The final rule on price transparency is scheduled to go into effect on January 1, 2021.
“The proposal does nothing to help patients understand their out-of-pockets costs,” the AHA said. “It also imposes significant burdens on hospitals at a time when resources are stretched thin and need to be devoted to patient care. Hospitals and health systems have consistently supported efforts to provide patients with information about the costs of their medical care. This is not the right way to achieve this important goal.”
Earlier on Tuesday, a federal judge ruled against the lawsuit brought by the American Hospital Association and other providers, which claimed a final rule requiring them to post their negotiated prices with payers violated their First Amendment rights, was arbitrary and capricious, and exceeded the statutory authority of the U.S. Department of Health and Human Services.
United States District Court Judge Carl J. Nichols sided with HHS and granted its motion for summary judgment.
Nichols rejected all of the arguments made by the plaintiff providers.

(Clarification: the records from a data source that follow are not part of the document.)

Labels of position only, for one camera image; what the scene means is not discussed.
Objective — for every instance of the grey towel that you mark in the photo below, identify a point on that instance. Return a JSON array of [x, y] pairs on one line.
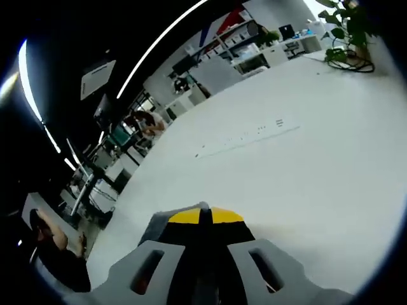
[[157, 227]]

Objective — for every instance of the teal chair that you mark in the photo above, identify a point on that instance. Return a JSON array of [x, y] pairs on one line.
[[122, 136]]

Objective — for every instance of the black monitor on tripod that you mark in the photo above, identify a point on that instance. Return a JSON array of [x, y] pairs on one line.
[[105, 112]]

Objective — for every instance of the ceiling air conditioner unit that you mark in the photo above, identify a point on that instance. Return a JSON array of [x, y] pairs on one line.
[[97, 79]]

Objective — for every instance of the white mesh office chair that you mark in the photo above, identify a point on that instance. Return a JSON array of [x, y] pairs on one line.
[[216, 74]]

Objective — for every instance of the black television on stand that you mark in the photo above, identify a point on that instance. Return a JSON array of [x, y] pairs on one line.
[[185, 64]]

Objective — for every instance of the long ceiling strip light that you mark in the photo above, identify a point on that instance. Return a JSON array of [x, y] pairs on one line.
[[152, 47], [30, 82]]

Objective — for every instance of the small potted green plant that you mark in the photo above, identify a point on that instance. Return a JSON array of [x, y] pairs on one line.
[[269, 37]]

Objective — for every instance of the white storage shelf with boxes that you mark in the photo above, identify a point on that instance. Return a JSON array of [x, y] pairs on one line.
[[229, 35]]

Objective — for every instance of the small dark desktop monitor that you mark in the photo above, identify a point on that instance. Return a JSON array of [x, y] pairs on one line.
[[287, 31]]

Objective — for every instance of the large potted green plant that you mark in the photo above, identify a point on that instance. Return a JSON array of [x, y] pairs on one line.
[[349, 25]]

HHS Secretary Azar Statement called the decision a victory for President Trump’s price transparency agenda.
WHY THIS MATTERS
The final rule, issued in November 2019, requires hospitals, other healthcare providers and insurance companies to disclose their cash and negotiated contract prices to patients in an easy-to-access format.
Hospitals, insurers and advocacy groups objected on a number of grounds.
The plaintiffs argued that the publication of payer-specific negotiated rates would chill negotiations between hospitals and insurers.
They disputed the agency’s statutory authority to require disclosures of specific negotiated charges or to require the publication of information they believed constituted trade secrets.
Hospitals were especially skeptical that the disclosures would lead to lower costs or would benefit consumers because the disclosed charges would not represent patients’ actual out-of-pocket costs.
And hospitals expressed concern that the compliance burden could ultimately “get in the way of providers spending time with patients,” according to court documents.
On December 4, 2019, the plaintiffs, American Hospital Association, Association of American Medical Colleges, Federation of American Hospitals, National Association of Children’s Hospitals, Memorial Community Hospital and Health System, Providence Health System doing business as Providence Holy Cross Medical Center, and Bothwell Regional Health Center, filed the lawsuit against the rule.
The court said the rule requires only the publication of the final agreed-upon price – which is also provided to each patient in the insurance-provided explanation of benefits – and not any information about the negotiations themselves.
“Plaintiffs are essentially attacking transparency measures generally, which are intended to enable consumers to make informed decisions; naturally, once consumers have certain information, their purchasing habits may change, and suppliers of items and services may have to adapt accordingly,” the court said.
The final rule requires hospitals to publish five types of standard charges: gross charges, the discounted cash price, payer-specific negotiated charges reflected in hospital contracts, and the minimum and maximum charges – which are the highest and lowest charges that a hospital has negotiated with all third-party payers for an item or service, but are not linked to a particular payer.
CMS said that this information would allow insured patients to analyze their insurers’ abilities to negotiate effectively and “promote value choices in obtaining a healthcare insurance product.”
Approximately 90% of hospital patients rely on a third-party payer to cover a portion or all of the cost of healthcare.
Uninsured patients could also use the ranges to negotiate with hospitals for a reduced rate from the inflated gross charges, court documents said.
THE LARGER TREND
Originally, CMS required hospitals to post only their chargemaster rates.
Hospitals rely on the chargemaster rates as their starting point in negotiating reimbursement payments, especially with third-party private payers. But these rates are inflated and do not reflect the real price.
On June 24, 2019, President Trump issued an executive order related to “informing patients about actual prices.”
ON THE RECORD
“We are disappointed in today’s decision in favor of the administration’s flawed proposal to mandate disclosure of privately negotiated rates,” AHA said in a statement.
“Today’s court decision is a resounding victory for President Trump and HHS’s agenda to lower Americans’ healthcare costs,” HHS Secretary Alex Azar said. “President Trump has been clear: American patients deserve to be in control of their healthcare. With today’s win, we will continue delivering on the President’s promise to give patients easy access to healthcare prices. Especially when patients are seeking needed care during a public health emergency, it is more important than ever that they have ready access to the actual prices of healthcare services.”
The Independent Women’s Law Center called it a win for patients, saying, “The Price Transparency Rule injects market-forces into the healthcare economy, making sure that hospital patients – like the consumers of any other product – know upfront the price of a healthcare product or service.”